Abstract Poor prognosis and low survival rate always hinder the research on the mechanism and pathology of triple-negative breast cancer (TNBC). With the rapid development of sequencing technology, the sequencing data of TNBC are becoming more widely available. This study attempted to reveal the potential biology of TNBC at both transcriptome and single-cell sequencing levels. Alteration in the differentially expression genes of TNBC was uncovered at the transcriptome level through the dataset GSE62931 and the cell ratio changes were displayed at the single-cell level through six samples from the dataset GSE161529. TNBC was identified at both transcriptome and single-cell levels.

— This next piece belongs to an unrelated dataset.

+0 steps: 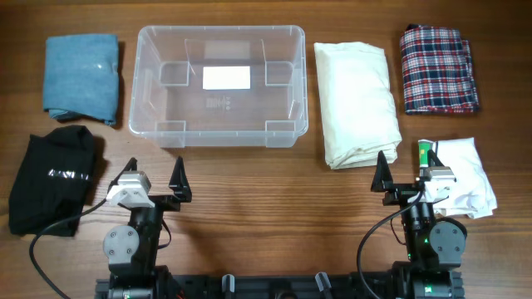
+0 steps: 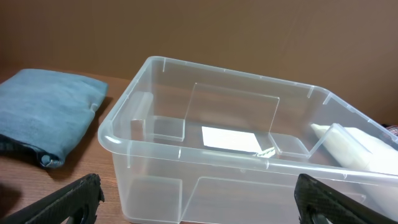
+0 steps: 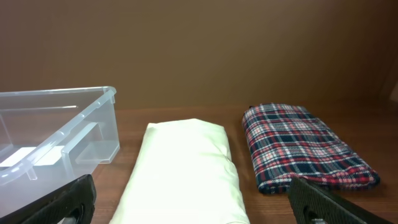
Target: Pack container
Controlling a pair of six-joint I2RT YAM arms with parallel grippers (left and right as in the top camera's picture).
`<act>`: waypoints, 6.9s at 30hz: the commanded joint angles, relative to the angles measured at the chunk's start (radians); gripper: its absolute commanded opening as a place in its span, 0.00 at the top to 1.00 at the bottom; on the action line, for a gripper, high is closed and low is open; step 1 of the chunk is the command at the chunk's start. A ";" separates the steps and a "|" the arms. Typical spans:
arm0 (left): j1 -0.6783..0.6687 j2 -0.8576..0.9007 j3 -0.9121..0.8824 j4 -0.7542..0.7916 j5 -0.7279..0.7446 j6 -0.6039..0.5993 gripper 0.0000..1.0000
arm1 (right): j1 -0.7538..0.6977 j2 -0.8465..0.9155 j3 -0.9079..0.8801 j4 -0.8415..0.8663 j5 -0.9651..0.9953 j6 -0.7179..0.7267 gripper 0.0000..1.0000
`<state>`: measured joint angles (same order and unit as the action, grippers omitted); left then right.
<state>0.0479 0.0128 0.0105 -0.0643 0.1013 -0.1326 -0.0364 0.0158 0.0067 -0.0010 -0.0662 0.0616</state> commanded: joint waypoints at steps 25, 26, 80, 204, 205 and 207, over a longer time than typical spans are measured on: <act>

Compared with the non-TNBC group, 475 differentially expressed genes were obtained at the transcriptome level in the TNBC group. The differentially expressed genes were mainly enriched in microtubule binding, chromosome segregation, and response to xenobiotic stimulus, as well as pathways in cancer, Tyrosine metabolism, and Mucin type O-glycan biosynthesis. A sub-module with high correlation was further identified after screening of TNBC-related DEG. Compared with the non-TNBC group, the proportions of natural killer T cells, luminal epithelial cells, B cells, and basal cells in the TNBC group were significantly decreased at the single-cell level, but the proportions of T cells, monocytes, and neural progenitor cells significantly increased. The transcriptome results could be combined with the single-cell sequencing results through the submodule, based on which we studied the key genes related to the prognosis of TNBC patients, including RRM2, TPX2, CENPF and TOP2A. We found that the expression of these key genes at the single-cell level was heterogeneous with that at the overall cellular level. To conclude, the expression of RRM2, TPX2, CENPF, and TOP2A is heterogeneous at the cellular level, inconsistent with the expression of TNBC at the overall cellular level. Therefore, it is necessary to combine the changes at the gene level and the cellular level for research.